┌────────

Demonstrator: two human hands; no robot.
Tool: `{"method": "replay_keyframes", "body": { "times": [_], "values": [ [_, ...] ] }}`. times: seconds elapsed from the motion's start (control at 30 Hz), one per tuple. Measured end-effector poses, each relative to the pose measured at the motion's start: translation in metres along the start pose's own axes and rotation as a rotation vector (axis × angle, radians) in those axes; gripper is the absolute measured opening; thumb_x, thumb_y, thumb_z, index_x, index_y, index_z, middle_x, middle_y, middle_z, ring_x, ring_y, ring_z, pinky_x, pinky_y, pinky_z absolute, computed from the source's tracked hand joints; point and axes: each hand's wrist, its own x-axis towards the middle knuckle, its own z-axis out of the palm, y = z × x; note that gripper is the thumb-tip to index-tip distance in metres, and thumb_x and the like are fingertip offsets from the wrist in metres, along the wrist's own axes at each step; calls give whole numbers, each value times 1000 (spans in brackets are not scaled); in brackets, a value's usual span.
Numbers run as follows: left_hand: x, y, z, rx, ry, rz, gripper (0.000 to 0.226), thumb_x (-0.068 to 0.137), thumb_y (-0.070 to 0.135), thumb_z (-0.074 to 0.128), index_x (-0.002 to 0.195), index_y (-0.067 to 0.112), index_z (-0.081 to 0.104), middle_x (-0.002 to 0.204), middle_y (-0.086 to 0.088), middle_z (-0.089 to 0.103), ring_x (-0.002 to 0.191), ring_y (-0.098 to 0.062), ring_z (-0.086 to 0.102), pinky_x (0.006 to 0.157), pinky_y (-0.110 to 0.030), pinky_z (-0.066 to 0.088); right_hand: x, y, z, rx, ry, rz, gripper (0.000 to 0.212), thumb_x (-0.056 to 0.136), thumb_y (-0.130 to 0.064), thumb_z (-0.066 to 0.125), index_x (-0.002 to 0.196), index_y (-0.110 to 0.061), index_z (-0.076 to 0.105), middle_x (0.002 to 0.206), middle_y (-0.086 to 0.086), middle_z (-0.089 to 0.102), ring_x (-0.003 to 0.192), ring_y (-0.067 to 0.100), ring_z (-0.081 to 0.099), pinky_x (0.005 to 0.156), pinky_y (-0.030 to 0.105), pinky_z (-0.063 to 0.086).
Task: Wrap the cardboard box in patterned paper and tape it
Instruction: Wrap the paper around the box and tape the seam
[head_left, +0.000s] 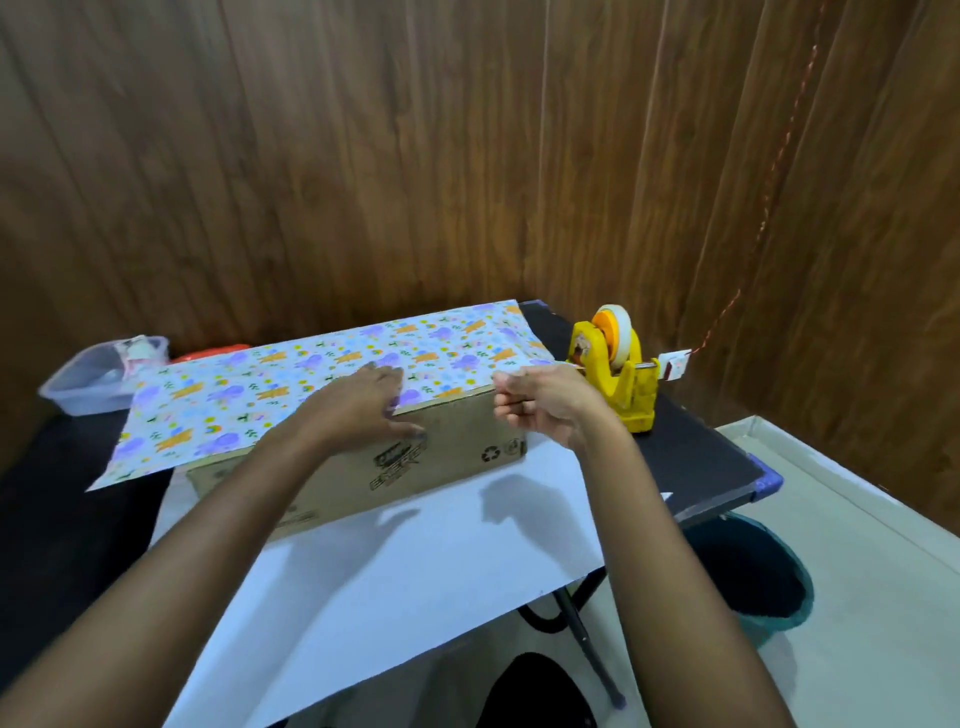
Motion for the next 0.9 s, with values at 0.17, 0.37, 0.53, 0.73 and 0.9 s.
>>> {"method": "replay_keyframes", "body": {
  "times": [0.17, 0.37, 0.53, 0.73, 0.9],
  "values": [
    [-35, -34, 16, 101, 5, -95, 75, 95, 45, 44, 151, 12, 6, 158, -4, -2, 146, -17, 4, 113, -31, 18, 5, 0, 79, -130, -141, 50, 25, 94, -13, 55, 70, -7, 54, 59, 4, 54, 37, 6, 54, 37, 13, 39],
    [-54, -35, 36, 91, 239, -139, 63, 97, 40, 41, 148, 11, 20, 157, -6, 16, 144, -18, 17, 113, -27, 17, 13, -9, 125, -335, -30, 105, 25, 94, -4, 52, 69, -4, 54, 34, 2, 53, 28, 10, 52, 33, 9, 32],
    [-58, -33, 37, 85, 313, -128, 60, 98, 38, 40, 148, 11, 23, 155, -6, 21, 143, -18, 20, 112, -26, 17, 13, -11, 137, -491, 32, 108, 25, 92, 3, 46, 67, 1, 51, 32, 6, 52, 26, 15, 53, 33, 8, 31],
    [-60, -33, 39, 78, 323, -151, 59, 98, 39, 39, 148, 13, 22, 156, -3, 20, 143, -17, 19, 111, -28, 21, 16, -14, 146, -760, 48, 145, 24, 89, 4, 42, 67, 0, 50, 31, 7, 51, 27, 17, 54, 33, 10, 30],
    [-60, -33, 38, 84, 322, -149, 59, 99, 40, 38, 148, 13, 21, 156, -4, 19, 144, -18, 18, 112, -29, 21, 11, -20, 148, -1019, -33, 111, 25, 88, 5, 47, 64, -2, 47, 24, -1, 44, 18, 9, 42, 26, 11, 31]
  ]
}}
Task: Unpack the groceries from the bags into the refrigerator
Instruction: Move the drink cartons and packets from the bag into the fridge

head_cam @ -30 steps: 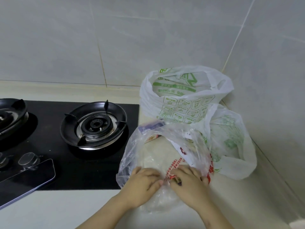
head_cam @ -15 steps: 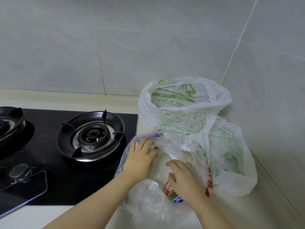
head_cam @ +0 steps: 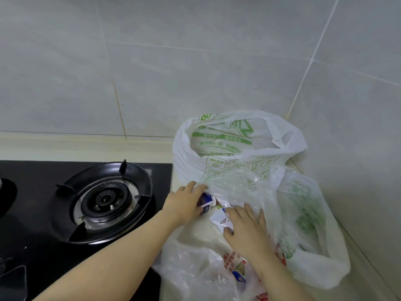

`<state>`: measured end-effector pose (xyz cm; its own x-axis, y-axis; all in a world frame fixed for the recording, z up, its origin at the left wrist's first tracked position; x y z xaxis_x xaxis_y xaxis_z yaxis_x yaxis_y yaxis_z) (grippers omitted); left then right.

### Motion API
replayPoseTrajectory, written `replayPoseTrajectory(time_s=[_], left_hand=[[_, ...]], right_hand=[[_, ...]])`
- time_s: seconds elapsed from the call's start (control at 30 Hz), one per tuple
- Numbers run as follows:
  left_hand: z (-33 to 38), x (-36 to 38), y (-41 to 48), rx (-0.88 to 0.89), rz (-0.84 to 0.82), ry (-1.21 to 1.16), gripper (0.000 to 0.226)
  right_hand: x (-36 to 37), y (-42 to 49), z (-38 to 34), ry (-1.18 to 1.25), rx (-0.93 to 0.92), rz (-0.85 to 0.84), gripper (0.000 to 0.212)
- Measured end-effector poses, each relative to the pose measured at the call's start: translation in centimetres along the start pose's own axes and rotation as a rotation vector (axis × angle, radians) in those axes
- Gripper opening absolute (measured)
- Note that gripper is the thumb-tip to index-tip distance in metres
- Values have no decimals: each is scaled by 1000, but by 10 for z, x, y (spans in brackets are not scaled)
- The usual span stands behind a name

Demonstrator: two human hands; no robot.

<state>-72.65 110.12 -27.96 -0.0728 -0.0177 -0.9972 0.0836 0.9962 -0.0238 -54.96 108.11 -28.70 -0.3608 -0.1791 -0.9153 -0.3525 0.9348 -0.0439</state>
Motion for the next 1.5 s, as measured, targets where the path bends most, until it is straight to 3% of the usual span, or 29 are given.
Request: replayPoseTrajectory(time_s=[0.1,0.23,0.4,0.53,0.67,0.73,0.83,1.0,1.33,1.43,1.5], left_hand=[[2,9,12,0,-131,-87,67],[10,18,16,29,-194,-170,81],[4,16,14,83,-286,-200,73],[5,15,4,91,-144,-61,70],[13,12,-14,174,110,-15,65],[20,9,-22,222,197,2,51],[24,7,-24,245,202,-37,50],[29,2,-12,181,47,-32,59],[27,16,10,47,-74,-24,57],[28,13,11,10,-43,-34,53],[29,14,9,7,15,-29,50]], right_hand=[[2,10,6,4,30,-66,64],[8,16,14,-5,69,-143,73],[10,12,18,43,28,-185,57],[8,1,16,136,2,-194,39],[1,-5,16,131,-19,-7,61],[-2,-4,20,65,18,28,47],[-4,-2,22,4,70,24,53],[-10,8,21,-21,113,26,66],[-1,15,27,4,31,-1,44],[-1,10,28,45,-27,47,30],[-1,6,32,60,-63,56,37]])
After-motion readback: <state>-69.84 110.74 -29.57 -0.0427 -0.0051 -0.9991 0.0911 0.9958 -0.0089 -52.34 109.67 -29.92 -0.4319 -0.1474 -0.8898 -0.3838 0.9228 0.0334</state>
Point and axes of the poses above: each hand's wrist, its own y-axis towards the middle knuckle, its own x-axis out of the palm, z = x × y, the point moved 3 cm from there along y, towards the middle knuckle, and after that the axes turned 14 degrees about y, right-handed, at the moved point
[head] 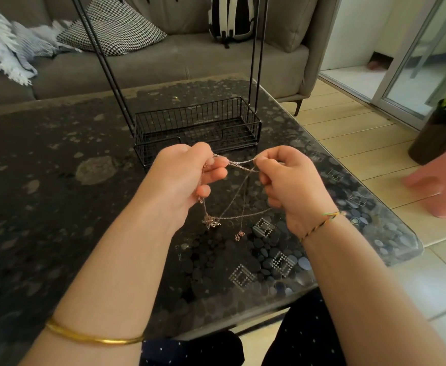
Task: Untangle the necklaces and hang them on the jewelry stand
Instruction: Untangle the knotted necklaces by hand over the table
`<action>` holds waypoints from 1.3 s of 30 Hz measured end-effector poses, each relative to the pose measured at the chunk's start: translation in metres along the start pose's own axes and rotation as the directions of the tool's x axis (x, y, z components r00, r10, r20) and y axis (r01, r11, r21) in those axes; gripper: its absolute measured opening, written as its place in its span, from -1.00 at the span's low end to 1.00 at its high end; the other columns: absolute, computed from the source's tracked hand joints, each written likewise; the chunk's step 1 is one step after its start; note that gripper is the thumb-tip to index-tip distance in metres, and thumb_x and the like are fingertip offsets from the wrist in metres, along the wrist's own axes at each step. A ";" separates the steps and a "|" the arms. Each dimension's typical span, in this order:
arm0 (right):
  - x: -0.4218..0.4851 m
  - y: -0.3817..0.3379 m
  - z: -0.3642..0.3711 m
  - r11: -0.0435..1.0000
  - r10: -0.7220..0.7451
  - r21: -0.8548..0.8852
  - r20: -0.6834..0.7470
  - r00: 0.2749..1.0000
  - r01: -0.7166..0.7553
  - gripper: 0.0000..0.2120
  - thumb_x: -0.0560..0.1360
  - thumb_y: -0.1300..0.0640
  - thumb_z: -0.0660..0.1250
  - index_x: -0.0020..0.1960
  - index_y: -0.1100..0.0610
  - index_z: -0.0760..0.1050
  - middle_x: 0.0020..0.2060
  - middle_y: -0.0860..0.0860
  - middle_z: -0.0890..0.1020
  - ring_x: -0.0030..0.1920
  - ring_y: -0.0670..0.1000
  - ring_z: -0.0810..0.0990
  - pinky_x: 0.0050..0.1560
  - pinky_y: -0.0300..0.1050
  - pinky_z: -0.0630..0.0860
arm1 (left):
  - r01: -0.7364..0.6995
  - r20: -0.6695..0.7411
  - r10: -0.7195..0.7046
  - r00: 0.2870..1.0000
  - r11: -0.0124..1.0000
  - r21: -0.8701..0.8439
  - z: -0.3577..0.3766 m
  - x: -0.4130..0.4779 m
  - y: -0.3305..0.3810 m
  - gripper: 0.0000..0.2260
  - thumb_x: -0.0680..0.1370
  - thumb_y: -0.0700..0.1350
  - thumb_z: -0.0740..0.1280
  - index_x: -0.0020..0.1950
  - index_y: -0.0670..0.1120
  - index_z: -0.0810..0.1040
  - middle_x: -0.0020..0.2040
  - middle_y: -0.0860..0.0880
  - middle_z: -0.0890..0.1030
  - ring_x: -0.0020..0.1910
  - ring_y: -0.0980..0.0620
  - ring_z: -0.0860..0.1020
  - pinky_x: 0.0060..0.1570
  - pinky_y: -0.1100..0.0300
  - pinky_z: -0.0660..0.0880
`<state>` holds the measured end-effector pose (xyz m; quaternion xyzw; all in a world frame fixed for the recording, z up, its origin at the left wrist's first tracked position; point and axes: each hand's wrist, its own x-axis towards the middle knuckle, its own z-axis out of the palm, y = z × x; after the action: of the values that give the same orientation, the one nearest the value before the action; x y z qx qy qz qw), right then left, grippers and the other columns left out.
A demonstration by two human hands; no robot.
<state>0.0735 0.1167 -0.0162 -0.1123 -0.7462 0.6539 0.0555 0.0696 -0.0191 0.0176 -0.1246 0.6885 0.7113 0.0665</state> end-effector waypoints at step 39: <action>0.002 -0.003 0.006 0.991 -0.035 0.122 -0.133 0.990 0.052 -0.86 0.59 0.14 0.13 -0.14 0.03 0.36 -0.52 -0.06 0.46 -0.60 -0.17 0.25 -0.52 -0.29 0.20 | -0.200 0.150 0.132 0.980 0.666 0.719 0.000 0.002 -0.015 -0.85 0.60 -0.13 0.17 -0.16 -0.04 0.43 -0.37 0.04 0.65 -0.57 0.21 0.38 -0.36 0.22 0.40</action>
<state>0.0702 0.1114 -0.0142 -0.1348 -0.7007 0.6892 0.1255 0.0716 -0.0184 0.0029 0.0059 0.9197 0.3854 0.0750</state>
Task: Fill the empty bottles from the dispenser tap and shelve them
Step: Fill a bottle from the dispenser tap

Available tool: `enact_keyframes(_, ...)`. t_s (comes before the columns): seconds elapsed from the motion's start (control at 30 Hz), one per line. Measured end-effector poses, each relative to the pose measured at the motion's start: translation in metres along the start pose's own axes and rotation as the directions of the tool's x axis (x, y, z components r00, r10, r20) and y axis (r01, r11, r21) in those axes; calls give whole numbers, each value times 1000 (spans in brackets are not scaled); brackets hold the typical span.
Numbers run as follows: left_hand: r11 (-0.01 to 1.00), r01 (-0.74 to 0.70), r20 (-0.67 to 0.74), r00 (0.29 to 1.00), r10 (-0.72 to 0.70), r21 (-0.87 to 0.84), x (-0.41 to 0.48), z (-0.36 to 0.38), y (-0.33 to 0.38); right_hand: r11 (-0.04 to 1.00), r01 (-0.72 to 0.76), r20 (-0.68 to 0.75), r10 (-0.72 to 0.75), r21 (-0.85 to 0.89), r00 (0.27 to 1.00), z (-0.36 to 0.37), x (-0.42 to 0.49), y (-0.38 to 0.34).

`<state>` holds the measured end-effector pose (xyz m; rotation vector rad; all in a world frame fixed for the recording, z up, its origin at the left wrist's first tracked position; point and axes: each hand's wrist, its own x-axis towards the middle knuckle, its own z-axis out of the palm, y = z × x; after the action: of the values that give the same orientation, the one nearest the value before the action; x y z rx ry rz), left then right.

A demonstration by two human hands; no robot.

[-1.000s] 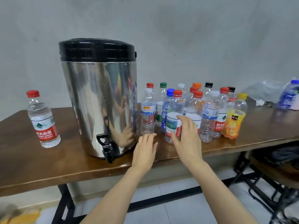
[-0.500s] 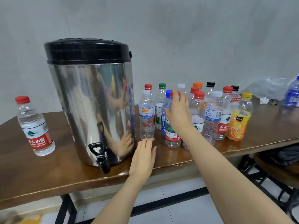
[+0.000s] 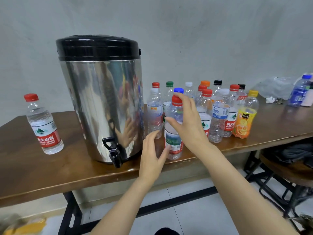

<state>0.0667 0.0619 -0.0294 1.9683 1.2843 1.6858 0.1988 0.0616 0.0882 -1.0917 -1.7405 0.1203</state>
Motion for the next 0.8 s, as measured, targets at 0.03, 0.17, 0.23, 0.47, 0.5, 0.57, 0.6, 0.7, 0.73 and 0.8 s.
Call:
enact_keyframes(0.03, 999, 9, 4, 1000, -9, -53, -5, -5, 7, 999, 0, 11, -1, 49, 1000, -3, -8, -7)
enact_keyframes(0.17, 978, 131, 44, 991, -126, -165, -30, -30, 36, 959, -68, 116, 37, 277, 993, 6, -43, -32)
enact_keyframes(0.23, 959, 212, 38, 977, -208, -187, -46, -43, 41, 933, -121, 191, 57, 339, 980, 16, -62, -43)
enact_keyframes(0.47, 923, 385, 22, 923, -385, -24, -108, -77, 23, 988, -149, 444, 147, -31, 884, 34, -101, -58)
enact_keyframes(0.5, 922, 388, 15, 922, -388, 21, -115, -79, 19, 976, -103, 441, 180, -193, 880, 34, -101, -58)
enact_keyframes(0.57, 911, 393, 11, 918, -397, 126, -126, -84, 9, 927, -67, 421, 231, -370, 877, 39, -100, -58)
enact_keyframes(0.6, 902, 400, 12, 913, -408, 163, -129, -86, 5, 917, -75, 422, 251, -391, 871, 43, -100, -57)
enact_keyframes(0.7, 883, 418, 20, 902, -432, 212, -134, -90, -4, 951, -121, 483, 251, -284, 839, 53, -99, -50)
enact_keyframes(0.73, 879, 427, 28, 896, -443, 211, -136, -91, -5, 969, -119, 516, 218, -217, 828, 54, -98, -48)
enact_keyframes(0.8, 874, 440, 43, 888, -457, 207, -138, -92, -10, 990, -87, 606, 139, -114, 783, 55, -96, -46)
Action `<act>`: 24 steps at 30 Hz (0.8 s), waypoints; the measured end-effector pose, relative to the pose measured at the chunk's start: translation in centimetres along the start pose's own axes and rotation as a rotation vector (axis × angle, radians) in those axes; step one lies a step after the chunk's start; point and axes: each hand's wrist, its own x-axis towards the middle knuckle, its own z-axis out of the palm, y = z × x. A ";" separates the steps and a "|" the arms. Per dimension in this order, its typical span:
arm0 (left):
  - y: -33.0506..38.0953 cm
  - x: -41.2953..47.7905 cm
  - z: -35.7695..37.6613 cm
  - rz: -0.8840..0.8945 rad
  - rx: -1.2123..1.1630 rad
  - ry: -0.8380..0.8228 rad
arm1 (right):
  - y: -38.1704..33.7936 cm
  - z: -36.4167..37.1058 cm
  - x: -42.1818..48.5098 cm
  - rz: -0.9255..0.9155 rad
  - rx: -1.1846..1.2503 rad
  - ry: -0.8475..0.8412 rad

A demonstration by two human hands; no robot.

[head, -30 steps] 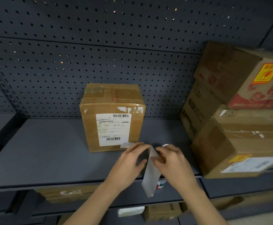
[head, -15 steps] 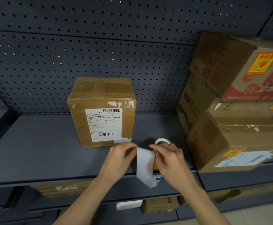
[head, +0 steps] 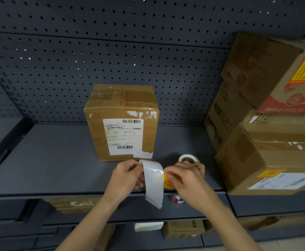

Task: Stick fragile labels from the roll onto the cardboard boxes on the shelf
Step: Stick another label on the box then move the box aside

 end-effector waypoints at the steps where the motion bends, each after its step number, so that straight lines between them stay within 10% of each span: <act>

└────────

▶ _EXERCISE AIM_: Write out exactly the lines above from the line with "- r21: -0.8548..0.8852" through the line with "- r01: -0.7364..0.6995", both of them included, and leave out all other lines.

▶ _SOLUTION TO THIS PROBLEM_:
  - r21: -0.8548..0.8852
  - r20: -0.6834..0.7470
  - r00: 0.2749..1.0000
  - r01: -0.7166..0.7553
  - gripper: 0.0000..0.2120
  - thumb_x: -0.0560..0.1360
  - thumb_y: -0.1300..0.0640
  - thumb_z: -0.0660..0.1250
  - index_x: -0.0020..0.1960
  - index_y: -0.1100..0.0610
  - index_z: -0.0760..0.1050
  - middle_x: 0.0020..0.2060
  - middle_y: -0.0860..0.0860
  - middle_z: -0.0890..0.1020
  - ring_x: -0.0030..0.1920
  - ring_y: -0.0670..0.1000
  - ring_z: -0.0810..0.0990
  - pinky_x: 0.0050..0.1560
  - pinky_y: -0.0300..0.1050
  - pinky_z: -0.0630..0.0860
arm1 (left):
  - r01: -0.7364..0.6995

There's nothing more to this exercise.